Repeat only the lines from the one containing "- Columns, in" to the final line below, exactly as they read, and leave every picture out.

********

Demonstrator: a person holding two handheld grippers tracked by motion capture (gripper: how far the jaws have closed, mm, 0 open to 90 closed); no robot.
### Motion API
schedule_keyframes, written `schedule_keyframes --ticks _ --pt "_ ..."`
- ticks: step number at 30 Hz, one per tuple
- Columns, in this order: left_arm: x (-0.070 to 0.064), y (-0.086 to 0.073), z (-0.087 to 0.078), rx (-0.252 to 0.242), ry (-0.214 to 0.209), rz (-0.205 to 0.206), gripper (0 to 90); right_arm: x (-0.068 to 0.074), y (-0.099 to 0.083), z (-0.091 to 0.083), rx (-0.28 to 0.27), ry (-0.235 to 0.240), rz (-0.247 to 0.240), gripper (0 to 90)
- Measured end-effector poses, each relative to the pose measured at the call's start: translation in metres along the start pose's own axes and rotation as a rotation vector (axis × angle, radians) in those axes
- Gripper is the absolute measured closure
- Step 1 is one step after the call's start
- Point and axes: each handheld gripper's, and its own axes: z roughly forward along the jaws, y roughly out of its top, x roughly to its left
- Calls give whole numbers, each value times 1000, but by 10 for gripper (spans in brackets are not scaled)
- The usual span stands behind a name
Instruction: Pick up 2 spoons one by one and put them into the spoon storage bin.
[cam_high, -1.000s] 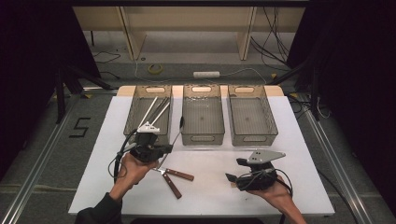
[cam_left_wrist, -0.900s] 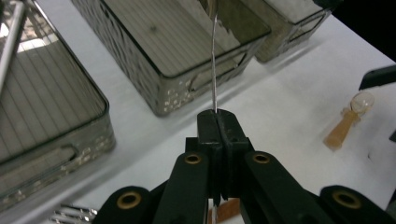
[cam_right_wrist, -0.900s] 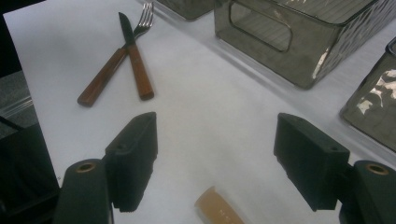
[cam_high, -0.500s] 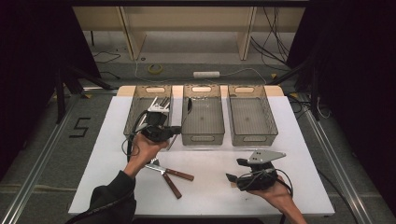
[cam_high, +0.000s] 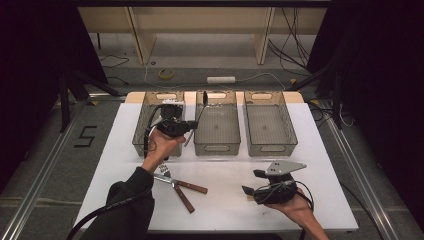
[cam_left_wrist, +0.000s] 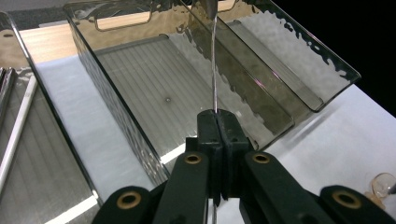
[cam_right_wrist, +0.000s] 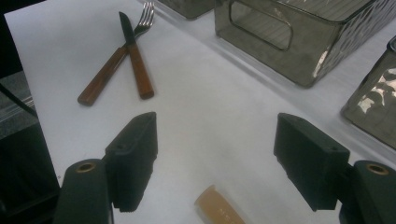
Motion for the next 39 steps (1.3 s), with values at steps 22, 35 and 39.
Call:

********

— Result for this exercise —
- Columns, in this order: left_arm: x (-0.070 to 0.064), y (-0.086 to 0.073), z (-0.087 to 0.078), rx (-0.252 to 0.242), ry (-0.214 to 0.209), rz (-0.205 to 0.206), gripper (0 to 90); right_arm: x (-0.068 to 0.074), y (-0.099 to 0.083), z (-0.091 to 0.083), rx (-0.28 to 0.27), ry (-0.235 to 0.240), rz (-0.247 to 0.240), gripper (0 to 90)
- Measured end-effector poses, each relative to the pose measured at the call's start: translation in metres along the start pose's own axes and rotation as a rotation vector (axis × angle, radians) in those axes
- Gripper is the absolute measured closure
- Step 1 is one step after the call's start
- Point and axes: each handheld gripper's, and its own axes: z roughly forward along the jaws, y roughly out of its top, x roughly to its left
- Calls give whole numbers, each value times 1000, but by 10 for gripper (spans in brackets are not scaled)
- The usual span stands behind a name
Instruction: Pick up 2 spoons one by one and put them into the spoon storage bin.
[cam_high, -1.000s] 
[cam_left_wrist, -0.900s] 
[cam_right_wrist, -0.900s] 
[cam_high, -0.500s] 
[cam_high, +0.000s] 
[cam_left_wrist, +0.000s] 
[cam_right_wrist, +0.000s] 
Motion for the next 39 steps (1.3 s), with values at steps 22, 35 and 39.
Call:

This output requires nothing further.